▸ **What you should do**
Look for the word "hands" in the material below. Copy each line that has it.

▸ **Records to use**
--------------------
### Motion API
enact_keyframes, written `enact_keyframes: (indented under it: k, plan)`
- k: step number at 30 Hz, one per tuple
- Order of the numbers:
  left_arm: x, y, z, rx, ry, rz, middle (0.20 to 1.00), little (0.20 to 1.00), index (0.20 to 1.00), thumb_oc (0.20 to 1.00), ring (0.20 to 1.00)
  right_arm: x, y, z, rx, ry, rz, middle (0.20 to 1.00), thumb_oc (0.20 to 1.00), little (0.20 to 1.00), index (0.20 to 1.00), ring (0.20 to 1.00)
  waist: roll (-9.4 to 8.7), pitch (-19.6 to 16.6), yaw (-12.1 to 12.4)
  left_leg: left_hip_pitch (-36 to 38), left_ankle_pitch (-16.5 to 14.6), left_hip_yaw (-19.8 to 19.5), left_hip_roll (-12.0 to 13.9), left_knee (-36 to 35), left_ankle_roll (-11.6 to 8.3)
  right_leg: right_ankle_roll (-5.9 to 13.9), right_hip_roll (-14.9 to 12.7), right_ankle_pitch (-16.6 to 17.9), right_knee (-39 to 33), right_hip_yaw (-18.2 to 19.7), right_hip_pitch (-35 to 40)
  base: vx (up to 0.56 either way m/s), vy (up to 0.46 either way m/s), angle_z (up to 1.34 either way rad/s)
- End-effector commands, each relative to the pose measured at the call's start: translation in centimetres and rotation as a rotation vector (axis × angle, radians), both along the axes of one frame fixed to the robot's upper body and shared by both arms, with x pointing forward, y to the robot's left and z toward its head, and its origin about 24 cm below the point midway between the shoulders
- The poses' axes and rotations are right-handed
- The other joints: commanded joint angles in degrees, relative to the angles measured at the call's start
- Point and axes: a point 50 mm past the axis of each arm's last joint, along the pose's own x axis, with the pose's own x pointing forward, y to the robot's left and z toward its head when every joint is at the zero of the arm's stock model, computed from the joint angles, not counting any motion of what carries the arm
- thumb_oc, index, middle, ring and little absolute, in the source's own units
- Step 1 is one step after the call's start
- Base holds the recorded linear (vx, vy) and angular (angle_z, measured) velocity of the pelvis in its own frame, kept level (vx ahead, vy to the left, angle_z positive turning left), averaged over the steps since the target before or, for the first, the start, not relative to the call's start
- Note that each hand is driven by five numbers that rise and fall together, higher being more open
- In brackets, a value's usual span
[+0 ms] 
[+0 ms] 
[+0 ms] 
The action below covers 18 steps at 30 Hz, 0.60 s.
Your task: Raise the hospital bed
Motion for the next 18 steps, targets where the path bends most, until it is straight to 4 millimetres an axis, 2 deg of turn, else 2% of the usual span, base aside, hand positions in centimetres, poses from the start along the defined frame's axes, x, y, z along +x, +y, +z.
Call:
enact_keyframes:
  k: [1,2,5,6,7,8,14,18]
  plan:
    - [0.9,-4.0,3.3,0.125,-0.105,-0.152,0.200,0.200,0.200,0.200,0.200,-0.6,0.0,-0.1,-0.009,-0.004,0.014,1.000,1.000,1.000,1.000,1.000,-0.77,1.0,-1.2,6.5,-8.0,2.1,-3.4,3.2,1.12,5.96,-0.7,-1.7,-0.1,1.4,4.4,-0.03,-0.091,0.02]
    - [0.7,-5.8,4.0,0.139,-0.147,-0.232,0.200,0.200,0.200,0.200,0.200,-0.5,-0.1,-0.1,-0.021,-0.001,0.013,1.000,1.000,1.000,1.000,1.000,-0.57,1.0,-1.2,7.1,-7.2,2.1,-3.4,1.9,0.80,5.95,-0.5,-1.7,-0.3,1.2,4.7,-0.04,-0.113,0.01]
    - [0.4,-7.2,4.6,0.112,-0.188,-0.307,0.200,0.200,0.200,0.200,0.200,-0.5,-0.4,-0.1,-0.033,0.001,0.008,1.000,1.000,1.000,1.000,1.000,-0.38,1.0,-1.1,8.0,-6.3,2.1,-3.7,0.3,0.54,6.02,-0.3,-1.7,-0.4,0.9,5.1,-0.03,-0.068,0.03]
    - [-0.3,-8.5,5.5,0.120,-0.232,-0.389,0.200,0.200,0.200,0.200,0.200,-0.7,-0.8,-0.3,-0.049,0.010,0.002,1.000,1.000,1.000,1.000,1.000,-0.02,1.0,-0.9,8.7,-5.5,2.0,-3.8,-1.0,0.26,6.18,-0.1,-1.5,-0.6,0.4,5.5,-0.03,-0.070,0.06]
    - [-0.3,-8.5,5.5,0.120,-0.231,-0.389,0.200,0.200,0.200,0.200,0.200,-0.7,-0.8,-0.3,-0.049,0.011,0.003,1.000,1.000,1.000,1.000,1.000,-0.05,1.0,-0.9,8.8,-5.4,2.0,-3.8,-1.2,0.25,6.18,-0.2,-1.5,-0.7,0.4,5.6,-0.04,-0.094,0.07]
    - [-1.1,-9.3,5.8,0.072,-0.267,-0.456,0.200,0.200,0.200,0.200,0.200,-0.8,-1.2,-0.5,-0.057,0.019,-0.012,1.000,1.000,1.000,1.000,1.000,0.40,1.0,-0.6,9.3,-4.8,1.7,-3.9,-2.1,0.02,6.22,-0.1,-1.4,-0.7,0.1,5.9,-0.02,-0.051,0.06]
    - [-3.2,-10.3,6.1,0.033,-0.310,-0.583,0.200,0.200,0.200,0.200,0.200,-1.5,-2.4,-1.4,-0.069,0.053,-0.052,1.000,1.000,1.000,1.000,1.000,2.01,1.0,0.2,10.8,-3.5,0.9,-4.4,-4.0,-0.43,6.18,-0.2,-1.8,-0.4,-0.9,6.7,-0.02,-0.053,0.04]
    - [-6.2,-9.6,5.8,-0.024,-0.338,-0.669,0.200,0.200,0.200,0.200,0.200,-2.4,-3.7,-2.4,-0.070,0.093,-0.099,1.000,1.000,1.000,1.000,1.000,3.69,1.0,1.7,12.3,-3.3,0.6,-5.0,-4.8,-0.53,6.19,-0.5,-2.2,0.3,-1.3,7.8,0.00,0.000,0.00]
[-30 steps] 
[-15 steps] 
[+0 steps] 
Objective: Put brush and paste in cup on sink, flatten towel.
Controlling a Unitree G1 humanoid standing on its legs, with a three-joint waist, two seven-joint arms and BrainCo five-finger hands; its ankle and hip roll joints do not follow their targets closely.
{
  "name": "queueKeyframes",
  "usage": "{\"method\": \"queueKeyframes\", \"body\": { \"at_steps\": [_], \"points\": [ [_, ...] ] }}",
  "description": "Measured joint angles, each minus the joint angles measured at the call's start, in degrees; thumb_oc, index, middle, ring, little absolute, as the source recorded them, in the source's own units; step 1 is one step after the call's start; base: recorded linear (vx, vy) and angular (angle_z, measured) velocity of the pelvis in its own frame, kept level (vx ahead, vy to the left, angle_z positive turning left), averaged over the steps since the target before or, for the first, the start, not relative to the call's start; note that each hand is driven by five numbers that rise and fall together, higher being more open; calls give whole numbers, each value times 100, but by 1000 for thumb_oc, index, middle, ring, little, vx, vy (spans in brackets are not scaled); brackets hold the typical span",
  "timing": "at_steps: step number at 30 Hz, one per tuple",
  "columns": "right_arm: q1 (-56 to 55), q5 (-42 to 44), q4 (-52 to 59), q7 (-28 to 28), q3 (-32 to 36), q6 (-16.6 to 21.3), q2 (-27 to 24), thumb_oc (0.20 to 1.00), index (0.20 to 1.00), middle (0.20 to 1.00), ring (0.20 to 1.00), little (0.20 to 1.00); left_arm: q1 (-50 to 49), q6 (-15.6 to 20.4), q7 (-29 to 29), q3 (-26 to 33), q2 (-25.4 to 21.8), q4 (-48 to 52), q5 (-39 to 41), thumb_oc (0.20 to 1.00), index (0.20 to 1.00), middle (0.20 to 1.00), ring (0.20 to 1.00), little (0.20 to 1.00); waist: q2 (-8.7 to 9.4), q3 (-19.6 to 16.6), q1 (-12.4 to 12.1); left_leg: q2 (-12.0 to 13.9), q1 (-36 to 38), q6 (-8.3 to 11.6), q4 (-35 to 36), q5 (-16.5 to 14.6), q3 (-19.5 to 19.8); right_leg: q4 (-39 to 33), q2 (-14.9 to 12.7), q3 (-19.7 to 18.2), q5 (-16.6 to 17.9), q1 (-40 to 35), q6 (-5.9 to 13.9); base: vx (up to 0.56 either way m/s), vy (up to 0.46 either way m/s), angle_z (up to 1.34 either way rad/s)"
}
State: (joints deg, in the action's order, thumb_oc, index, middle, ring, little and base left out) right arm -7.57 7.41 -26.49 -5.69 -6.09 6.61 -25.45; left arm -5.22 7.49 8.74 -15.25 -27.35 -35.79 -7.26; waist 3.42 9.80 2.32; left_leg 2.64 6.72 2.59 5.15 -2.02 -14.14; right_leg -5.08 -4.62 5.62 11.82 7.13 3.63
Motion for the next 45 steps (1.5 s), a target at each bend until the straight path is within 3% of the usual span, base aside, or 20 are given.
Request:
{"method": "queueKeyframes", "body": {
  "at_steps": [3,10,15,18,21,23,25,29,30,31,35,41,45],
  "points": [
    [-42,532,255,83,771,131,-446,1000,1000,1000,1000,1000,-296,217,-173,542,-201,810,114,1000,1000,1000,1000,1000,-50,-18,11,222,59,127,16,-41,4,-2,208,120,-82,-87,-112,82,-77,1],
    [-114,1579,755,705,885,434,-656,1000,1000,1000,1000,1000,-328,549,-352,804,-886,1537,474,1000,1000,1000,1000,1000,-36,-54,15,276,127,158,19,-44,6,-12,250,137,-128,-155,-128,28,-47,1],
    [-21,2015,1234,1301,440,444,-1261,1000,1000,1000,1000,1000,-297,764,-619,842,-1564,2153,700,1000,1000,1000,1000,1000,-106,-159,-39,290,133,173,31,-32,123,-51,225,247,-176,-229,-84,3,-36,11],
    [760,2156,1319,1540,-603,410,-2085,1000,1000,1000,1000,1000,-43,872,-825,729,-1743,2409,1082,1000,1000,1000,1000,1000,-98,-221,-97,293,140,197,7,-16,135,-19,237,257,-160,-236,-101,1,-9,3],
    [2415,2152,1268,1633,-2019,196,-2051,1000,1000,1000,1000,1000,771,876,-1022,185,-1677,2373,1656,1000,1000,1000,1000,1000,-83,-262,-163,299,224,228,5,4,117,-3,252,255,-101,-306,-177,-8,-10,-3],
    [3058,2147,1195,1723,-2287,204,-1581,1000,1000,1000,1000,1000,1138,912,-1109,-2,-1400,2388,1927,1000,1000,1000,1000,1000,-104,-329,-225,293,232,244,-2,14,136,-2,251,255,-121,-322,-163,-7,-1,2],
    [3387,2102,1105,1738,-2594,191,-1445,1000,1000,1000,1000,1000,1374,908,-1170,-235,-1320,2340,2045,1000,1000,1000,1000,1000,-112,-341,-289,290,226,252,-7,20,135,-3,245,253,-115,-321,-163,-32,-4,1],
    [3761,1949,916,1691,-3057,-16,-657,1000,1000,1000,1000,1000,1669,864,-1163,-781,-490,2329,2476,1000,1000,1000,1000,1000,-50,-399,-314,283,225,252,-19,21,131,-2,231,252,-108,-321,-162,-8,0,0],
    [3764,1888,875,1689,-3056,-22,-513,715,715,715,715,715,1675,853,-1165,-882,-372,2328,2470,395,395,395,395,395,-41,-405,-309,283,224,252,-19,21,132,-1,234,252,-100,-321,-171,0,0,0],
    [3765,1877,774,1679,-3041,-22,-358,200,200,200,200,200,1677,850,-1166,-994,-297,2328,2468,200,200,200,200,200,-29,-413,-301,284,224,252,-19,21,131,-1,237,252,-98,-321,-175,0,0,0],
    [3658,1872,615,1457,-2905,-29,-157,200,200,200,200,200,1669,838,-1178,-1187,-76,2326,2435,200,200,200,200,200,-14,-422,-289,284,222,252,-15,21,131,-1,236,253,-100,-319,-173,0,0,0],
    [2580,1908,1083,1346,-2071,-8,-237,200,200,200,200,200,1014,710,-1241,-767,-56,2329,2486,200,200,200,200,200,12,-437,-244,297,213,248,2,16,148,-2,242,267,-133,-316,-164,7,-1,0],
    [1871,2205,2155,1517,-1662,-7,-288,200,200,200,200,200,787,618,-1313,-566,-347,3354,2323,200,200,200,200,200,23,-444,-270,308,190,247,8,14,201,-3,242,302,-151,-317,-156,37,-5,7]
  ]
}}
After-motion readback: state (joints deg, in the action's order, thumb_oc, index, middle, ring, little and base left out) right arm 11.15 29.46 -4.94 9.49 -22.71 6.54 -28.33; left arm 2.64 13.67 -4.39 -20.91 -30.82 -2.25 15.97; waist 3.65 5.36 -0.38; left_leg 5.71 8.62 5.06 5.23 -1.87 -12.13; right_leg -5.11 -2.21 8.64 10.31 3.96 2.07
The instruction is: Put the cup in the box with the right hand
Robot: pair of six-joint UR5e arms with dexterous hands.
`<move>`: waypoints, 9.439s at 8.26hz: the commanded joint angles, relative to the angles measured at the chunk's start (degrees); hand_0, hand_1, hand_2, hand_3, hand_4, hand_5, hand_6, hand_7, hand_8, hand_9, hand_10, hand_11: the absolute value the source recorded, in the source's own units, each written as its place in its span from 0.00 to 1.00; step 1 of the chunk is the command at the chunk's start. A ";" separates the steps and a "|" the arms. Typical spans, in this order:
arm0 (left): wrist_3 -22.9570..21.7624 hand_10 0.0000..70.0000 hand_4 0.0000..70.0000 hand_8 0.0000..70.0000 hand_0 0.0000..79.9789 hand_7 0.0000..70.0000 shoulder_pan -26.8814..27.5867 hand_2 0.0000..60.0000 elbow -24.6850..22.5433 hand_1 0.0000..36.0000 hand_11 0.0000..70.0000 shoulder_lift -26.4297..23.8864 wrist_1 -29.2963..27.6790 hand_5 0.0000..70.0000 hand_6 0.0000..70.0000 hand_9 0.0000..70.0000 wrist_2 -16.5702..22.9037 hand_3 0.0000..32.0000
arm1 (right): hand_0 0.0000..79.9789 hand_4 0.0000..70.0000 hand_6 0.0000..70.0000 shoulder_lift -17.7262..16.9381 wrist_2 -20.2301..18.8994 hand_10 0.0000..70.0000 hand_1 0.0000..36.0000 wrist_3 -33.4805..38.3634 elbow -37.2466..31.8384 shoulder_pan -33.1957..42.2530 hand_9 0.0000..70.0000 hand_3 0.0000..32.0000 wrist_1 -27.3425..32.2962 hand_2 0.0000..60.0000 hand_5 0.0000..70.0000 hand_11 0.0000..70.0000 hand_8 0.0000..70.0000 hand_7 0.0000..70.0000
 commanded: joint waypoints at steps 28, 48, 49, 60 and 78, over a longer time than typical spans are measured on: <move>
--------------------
▸ **Expected answer**
Controlling a Unitree G1 humanoid standing on its legs, with a three-joint waist, two seven-joint arms and BrainCo five-finger hands; its ankle and hip roll joints do not follow their targets closely.
Robot: pair of six-joint UR5e arms with dexterous hands.

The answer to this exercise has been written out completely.